In some cases, additional data such as images or PR-curves shall be written to the Tensorboard.
This is enabled by implementing a TensorBoardDataHandler that defines which outputs of the models are excluded from the command line and thus only written to teh Tensorboard and
how the data shall be handled:
def _create_tensorboard_handler(self) -> 'TensorBoardDataHandler':
class ExampleTBHandler(TensorBoardDataHandler):
# OVERRIDE
pass
return ExampleTBHandler()
In the following, a few examples are provided how to pass a certain type of data to the Tensorboard.
Images¶
This tensorboard handler (part of the full-tutorial) shows how to write image data (last batch of validation) to the Tensorboard. The image is the output of the conv layers.
def _create_tensorboard_handler(self) -> 'TensorBoardDataHandler':
class TutorialTBHandler(TensorBoardDataHandler):
def _outputs_for_tensorboard(self, inputs, outputs) -> Dict[str, AnyTensor]:
# List the outputs of the model that are used for the Tensorboard
# Here, access the 'conv_out'
return {k: v for k, v in outputs.items() if k in ['conv_out']}
def handle(self, name, name_for_tb, value, step):
# Override handle to state, that something other than writing a scalar must be performed
# for a output.
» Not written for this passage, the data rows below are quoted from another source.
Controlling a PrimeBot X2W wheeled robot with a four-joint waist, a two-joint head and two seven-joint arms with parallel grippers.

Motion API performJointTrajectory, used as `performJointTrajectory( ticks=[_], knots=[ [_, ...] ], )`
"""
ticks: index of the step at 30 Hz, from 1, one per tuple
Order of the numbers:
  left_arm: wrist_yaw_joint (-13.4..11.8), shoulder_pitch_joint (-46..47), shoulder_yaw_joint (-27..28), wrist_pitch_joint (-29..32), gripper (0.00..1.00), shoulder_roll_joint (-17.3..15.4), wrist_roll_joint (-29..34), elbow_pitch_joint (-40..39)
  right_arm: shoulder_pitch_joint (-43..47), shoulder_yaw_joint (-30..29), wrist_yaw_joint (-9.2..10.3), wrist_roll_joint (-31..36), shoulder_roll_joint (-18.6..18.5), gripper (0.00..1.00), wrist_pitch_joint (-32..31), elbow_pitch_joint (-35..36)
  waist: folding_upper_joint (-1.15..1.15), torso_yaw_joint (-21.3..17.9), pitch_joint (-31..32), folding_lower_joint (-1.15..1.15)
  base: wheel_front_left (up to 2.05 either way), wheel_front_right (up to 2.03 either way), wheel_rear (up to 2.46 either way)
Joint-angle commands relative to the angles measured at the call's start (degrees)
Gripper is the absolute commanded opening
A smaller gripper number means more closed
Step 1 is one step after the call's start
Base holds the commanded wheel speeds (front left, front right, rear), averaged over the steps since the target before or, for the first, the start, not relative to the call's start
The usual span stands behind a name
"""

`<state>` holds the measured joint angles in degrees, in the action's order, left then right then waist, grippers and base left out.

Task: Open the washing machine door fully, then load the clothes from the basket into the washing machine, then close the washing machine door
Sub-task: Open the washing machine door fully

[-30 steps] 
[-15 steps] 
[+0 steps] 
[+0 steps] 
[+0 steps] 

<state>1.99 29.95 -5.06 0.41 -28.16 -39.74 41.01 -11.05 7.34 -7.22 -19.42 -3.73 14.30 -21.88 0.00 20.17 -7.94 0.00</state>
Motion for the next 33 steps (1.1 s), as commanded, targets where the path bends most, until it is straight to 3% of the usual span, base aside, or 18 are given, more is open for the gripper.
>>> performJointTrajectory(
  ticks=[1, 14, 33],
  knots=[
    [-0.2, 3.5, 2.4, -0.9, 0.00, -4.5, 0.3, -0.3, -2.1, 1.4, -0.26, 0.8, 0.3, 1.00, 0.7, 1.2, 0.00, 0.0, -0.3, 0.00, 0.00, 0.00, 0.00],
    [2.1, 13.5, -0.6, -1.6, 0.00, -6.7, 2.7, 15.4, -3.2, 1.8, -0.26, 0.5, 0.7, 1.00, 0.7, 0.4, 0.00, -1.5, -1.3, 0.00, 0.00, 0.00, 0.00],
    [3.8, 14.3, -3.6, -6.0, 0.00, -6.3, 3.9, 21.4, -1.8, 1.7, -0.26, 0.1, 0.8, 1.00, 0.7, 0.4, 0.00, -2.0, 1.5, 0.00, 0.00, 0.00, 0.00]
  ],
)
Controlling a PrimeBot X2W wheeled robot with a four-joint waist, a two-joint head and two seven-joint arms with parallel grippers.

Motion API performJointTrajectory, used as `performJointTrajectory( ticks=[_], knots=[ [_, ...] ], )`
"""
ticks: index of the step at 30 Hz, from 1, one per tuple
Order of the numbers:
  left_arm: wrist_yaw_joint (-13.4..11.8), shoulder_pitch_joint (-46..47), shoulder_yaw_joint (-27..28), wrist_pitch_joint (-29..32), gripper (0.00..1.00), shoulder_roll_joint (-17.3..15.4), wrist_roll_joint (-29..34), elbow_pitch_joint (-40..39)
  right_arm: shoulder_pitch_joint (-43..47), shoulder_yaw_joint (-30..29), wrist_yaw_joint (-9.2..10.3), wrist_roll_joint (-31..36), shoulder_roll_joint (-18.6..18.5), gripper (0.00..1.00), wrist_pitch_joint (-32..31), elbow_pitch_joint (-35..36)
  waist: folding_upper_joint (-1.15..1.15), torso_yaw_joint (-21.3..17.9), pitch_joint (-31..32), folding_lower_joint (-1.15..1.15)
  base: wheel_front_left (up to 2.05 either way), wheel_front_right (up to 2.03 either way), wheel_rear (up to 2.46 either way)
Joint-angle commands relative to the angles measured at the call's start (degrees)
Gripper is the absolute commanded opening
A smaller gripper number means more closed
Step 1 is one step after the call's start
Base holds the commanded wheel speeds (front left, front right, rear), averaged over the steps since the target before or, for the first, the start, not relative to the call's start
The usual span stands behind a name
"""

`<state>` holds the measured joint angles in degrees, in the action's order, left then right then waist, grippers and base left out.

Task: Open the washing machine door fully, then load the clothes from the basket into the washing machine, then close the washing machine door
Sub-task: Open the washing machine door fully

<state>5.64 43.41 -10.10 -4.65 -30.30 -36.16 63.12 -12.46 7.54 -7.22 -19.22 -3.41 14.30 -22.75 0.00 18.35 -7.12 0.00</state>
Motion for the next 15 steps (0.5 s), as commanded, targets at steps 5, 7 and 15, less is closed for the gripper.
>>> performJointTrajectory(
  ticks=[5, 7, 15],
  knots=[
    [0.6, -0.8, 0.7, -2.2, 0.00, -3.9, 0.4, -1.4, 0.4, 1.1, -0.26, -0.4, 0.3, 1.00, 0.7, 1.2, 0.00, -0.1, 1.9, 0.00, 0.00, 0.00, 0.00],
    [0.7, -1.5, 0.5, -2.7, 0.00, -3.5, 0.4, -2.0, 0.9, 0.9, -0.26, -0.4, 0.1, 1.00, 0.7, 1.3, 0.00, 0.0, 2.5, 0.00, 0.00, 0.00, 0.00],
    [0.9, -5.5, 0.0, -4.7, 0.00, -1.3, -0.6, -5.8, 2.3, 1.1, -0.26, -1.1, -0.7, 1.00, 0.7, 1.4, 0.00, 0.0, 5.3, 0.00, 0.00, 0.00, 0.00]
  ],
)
Value is the output of the network as numpy array
if name == 'conv_out':
# Create the image data as numpy array
b, w, h, c = value.shape
ax_dims = int(np.ceil(np.sqrt(c)))
out_conv_v = np.zeros([b, w * ax_dims, h * ax_dims, 1])
for i in range(c):
x = i % ax_dims
y = i // ax_dims
out_conv_v[:,x*w:(x+1)*w,y*h:(y+1)*h, 0] = value[:,:,:,i]
# Write the image (use 'name_for_tb' and step)
tf.summary.image(name_for_tb, out_conv_v, step=step)
else:
# The default case, write a scalar
super(TutorialTBHandler, self).handle(name, name_for_tb, value, step)
return TutorialTBHandler()
PR-curves¶
To be continued.
Additional overrides¶
The following is a list of other functions that can be overwritten.
Additional Layers¶
@classmethod
def _additional_layers(cls) -> List[keras.layers.Layer]:
return []
This function shall return the list of all layers that are passed to keras for reconstruction after loading an exported model.
This is to support eager execution during LAV or prediction).
The default implementation searches all graphs (classes that inherit GraphBase) in either the graphs.py file or a graphs-package.
Note, it is sufficient to list the top-most layers, usually the base graphs.
Exporting additional graphs¶
def _export_graphs(self,
inputs: Dict[str, tf.Tensor],
outputs: Dict[str, tf.Tensor],
targets: Dict[str, tf.Tensor],
) -> Dict[str, tf.keras.Model]:
# Override this function
del targets # not required in the default implementation
return {"default": tf.keras.Model(inputs=inputs, outputs=outputs)}
This function defines the graphs to export.
By default, this is the graph defined by all inputs and all outputs.
Override this function to export a different or additional graphs, e.g., if you want to only export the encoder in an encoder/decoder setup.
Return a Dict with label and keras.models.Model to export.